Dr. Katz Scott County Presser Dec 3.2020 screenshot

Dr. Louis Katz, Scott County Medical Director on a Virtual Press Conference December 3, 2020

Last month (issue #979), the Reader published 11 questions relative to COVID-19 for the Scott County and Rock Island County Health Departments. Both departments deferred to Scott County Medical Director Dr.

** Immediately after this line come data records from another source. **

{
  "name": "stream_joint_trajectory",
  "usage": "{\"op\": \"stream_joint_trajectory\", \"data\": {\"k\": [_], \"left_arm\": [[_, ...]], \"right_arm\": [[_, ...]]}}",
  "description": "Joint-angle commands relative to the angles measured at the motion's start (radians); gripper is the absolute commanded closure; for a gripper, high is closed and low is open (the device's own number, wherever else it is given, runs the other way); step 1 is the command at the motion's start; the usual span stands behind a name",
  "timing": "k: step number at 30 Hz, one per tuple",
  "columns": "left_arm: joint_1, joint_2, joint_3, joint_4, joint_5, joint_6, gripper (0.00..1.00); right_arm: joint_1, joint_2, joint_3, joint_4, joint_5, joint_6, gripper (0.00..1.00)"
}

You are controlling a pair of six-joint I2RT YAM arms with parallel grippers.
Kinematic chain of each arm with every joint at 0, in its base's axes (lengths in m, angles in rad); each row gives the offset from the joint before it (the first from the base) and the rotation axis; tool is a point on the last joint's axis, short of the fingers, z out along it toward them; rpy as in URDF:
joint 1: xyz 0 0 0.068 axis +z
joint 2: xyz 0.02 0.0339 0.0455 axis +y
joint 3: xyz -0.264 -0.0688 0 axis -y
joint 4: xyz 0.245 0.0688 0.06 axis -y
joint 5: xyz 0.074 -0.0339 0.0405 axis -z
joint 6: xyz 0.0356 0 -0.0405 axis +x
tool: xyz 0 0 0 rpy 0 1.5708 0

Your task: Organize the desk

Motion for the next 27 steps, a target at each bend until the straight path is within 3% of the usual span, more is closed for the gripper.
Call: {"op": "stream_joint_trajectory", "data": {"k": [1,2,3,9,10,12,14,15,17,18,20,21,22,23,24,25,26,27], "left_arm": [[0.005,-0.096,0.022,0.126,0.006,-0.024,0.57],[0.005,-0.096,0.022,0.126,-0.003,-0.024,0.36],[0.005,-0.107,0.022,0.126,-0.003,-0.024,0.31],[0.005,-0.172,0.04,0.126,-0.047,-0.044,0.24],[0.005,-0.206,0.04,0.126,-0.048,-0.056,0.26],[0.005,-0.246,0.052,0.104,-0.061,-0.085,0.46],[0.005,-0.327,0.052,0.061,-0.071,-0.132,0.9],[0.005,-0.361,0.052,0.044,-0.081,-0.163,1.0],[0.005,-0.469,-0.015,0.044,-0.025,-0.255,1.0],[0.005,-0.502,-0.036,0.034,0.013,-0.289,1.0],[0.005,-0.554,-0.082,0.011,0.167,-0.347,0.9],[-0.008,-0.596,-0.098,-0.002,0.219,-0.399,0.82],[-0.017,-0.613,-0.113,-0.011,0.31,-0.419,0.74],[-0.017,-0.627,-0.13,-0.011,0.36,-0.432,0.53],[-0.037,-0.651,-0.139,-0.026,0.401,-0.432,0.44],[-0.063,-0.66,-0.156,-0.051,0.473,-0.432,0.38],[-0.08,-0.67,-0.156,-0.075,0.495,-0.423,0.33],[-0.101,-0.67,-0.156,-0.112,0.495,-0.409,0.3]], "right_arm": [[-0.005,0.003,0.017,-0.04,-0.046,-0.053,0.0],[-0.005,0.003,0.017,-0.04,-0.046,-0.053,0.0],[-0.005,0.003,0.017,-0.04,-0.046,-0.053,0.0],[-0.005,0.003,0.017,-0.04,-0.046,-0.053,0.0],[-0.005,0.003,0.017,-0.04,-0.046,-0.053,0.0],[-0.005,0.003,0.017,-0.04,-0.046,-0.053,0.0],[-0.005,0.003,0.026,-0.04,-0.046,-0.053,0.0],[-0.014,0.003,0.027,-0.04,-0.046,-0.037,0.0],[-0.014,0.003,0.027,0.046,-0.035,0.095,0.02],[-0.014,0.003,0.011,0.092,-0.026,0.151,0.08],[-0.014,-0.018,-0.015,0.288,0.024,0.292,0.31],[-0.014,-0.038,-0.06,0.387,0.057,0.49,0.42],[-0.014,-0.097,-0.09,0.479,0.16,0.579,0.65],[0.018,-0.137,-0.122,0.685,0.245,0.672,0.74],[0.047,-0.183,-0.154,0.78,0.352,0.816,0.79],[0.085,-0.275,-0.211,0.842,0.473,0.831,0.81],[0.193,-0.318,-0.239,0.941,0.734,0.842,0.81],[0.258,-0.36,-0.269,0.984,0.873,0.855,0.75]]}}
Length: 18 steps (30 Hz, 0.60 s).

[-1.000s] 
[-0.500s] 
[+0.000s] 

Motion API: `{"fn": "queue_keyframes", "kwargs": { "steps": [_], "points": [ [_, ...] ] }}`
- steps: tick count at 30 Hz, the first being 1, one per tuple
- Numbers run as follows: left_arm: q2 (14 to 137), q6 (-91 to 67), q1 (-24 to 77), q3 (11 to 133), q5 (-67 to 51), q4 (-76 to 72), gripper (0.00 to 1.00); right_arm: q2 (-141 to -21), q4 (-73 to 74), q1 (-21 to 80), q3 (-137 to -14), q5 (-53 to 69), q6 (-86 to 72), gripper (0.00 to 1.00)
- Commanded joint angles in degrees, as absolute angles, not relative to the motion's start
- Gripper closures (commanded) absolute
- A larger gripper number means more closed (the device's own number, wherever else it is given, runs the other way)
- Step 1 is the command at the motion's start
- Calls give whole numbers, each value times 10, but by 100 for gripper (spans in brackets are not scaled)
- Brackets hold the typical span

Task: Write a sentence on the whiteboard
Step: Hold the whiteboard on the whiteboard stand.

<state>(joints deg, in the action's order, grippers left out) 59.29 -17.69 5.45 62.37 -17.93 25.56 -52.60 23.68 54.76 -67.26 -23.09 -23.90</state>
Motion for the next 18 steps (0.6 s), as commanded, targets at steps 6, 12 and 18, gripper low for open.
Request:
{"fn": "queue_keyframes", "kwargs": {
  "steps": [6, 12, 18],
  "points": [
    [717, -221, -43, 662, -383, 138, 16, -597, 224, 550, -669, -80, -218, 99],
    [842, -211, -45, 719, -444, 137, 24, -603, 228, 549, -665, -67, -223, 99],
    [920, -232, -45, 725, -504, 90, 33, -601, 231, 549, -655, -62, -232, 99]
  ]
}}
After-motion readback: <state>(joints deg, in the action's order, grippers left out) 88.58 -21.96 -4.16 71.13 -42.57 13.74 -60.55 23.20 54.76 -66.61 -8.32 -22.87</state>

Louis Katz for responses and we are pleased to share his unedited responses, along with the original questions, below. (For my responses to these answers with additional supporting documentation, see "Questioning Unreliable PCR Testing Is Hardly Trivial.")

Reader: A “case” of an infectious disease has traditionally meant that a person is infected with enough virus (viral load) to cause symptoms of the disease, as well as to infect others at this time. Ninety percent of people testing positive for SARS-CoV-2 have no symptoms – are asymptomatic – so by definition do not have enough virus present to cause COVID-19 disease, and are therefore not contagious, either. One of the FDA's parameters for COVID-19 Testing Guidelines warns testing providers to verify any viral detection with clinical confirmation of symptoms before making an affirmative diagnosis a.k.a. "a case," indicating that the PCR test alone cannot diagnose disease because it does not detect the amount of virus.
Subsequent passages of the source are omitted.